Do Humans Invent Anything?
A final sharp idea raised by Professor Vapnik was whether we discover or invent algorithms and models. In Vapnik's view, we do not really invent anything. Specifically, he addressed the audience saying that he is "not so smart as to invent anything". By extension, presumably no one else was so smart either. More diplomatically, he suggested things we invent (if any), are trivial next to those which are intrinsic in nature and that the only source of real knowledge derives from an understanding of mathematics. Deep learning, in which models are frequently invented, branded, and techniques patented, seems somewhat artificial compared to more mathematically motivated machine learning. Around this time, he challenged the audience to offer a definition of deep learning. Most audience members, it seemed, were reluctant to offer one. At other times, audience members challenged his view by invoking deep learning's biological inspiration. To this Dr. Vapnik asked, "do you know how the brain works?"

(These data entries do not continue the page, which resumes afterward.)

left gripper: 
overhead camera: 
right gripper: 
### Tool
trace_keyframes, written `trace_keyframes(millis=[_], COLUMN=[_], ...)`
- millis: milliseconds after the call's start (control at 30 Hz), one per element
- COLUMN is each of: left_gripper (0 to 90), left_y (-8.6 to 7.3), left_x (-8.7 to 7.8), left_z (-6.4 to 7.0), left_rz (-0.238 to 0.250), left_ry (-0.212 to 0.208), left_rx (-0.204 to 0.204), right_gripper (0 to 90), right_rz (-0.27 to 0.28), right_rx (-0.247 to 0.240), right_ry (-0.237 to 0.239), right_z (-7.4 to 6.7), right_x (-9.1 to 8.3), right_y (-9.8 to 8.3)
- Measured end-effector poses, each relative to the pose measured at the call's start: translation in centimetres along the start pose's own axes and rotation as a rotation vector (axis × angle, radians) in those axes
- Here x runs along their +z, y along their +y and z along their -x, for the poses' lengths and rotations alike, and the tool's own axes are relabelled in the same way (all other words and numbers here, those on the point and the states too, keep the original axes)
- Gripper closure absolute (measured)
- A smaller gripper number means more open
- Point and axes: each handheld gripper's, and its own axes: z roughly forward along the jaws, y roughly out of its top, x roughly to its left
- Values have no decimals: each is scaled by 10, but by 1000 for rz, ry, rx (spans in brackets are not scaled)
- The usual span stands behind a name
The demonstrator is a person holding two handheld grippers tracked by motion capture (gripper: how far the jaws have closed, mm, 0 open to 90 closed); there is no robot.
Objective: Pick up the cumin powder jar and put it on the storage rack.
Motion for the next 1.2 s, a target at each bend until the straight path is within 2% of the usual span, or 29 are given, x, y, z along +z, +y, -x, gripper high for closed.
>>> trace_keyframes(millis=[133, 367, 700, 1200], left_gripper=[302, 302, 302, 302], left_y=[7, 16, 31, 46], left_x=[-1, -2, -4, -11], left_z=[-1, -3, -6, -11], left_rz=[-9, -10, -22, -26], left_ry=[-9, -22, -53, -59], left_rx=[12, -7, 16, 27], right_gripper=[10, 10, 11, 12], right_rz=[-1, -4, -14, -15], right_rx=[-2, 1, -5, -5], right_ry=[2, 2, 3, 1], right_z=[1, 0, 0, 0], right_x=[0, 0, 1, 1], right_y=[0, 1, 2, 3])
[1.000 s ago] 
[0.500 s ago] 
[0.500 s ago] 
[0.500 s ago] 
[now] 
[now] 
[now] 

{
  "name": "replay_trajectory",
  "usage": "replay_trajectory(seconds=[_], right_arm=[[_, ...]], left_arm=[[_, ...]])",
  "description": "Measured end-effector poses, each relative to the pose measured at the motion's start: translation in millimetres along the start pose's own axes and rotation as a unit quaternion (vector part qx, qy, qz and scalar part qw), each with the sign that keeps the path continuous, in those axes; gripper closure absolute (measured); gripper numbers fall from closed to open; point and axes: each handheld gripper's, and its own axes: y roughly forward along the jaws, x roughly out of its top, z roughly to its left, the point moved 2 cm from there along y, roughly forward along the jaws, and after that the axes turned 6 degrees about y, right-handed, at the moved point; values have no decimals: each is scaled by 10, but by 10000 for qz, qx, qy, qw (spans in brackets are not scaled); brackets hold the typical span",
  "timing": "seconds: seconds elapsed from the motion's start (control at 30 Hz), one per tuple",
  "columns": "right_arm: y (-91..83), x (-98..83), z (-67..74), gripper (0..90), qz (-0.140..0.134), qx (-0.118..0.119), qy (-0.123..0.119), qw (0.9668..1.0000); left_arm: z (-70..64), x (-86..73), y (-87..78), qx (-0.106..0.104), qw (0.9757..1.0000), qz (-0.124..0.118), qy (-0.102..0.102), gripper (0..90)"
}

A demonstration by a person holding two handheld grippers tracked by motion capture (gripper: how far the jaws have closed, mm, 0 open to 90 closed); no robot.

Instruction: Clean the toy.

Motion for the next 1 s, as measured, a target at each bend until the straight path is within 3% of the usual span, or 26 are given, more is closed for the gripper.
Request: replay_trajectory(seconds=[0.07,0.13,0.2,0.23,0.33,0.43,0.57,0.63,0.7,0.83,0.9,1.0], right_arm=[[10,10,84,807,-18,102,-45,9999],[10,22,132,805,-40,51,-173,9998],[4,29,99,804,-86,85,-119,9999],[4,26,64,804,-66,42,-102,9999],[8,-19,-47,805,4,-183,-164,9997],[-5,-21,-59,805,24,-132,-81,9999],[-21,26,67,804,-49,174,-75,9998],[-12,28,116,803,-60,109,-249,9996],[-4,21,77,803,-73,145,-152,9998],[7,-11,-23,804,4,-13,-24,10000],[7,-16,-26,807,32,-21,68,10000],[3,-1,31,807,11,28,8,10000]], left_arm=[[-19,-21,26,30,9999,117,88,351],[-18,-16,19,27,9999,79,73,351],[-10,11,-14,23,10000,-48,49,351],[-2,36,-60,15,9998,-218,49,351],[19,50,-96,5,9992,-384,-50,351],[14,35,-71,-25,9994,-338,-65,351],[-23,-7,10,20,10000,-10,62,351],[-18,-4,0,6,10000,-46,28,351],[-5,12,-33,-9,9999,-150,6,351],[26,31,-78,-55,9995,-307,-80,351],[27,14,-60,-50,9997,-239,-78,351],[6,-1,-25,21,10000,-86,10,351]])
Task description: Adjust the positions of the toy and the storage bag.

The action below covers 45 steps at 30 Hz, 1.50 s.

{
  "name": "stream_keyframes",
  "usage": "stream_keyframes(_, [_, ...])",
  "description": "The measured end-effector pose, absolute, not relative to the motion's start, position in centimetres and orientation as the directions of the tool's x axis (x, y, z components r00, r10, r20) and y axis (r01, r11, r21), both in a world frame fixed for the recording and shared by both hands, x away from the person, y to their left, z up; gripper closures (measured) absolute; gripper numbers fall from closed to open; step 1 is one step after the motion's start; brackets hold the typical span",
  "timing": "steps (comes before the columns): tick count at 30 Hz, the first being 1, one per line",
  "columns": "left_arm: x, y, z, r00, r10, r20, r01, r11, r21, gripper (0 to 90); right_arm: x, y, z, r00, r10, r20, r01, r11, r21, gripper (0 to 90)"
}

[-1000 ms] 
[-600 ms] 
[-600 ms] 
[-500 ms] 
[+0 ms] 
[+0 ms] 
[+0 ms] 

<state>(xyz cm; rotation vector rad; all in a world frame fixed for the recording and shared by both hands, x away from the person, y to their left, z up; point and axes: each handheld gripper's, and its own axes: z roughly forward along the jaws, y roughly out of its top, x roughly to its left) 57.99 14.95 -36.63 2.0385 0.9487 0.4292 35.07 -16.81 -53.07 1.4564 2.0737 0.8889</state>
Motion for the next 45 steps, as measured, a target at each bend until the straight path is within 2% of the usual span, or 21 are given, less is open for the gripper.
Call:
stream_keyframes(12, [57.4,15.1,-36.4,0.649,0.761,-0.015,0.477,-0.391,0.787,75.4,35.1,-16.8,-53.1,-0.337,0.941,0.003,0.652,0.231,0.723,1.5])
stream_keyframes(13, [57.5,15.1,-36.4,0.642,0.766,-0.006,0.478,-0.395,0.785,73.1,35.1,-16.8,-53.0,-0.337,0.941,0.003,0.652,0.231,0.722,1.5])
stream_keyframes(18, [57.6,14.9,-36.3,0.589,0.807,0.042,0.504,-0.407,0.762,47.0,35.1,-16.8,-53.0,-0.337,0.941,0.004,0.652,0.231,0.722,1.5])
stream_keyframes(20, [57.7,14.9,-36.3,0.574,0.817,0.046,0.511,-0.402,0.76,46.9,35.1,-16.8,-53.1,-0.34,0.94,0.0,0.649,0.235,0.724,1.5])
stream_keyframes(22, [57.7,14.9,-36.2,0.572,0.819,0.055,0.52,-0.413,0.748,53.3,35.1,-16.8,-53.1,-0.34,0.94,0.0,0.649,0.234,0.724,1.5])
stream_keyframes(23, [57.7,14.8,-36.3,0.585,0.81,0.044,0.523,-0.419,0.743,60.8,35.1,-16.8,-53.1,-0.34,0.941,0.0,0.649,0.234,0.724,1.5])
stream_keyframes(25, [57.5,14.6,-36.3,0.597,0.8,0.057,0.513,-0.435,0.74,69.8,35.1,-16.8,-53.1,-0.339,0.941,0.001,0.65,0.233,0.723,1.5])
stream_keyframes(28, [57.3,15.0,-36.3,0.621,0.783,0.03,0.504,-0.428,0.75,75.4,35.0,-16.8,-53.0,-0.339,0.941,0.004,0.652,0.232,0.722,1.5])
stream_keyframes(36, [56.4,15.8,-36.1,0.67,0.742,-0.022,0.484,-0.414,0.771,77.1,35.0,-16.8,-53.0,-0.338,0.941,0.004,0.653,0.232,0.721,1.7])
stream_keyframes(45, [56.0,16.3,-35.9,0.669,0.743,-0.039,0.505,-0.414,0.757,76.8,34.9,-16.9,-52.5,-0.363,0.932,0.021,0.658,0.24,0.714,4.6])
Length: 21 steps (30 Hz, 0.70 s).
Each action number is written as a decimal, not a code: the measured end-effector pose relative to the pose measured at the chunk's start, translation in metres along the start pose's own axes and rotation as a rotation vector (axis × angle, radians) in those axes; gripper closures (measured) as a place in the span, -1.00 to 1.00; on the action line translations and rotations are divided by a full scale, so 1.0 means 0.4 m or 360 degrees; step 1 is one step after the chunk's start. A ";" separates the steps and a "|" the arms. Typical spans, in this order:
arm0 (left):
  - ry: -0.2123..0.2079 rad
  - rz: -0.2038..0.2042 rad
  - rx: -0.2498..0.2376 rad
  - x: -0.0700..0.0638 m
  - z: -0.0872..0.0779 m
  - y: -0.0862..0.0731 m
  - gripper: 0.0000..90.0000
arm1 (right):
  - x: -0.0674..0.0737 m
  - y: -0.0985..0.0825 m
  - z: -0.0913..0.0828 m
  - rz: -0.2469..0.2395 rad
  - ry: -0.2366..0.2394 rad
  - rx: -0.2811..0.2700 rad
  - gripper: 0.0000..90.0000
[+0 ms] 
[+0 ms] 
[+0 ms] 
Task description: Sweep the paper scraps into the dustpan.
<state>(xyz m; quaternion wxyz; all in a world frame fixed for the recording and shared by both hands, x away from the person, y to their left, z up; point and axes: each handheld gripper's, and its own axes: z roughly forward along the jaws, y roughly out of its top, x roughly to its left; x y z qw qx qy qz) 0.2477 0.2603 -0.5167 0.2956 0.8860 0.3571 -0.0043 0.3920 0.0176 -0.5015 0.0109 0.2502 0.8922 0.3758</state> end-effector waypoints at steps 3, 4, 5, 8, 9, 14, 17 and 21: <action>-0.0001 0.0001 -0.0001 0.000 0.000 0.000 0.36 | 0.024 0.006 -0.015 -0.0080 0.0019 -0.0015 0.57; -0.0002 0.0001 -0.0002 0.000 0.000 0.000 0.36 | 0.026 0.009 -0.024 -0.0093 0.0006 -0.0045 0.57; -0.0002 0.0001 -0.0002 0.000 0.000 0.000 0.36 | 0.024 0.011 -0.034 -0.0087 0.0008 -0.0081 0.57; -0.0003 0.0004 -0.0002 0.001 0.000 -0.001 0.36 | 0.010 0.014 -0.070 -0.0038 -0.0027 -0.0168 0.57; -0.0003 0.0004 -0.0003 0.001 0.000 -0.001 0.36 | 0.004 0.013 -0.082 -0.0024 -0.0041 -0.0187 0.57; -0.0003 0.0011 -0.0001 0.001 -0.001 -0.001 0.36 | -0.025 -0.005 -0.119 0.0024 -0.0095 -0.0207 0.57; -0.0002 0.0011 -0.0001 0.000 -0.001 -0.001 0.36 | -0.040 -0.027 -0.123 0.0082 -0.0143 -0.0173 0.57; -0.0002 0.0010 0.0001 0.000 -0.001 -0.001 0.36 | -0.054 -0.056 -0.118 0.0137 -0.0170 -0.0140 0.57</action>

Zachary Chase Lipton is a PhD student in the Computer Science Engineering department at the University of California, San Diego. Funded by the Division of Biomedical Informatics, he is interested in both theoretical foundations and applications of machine learning. In addition to his work at UCSD, he has interned at Microsoft Research Labs and as a Machine Learning Scientist at Amazon, is a Contributing Editor at KDnuggets, and has signed on as an author at Manning Publications.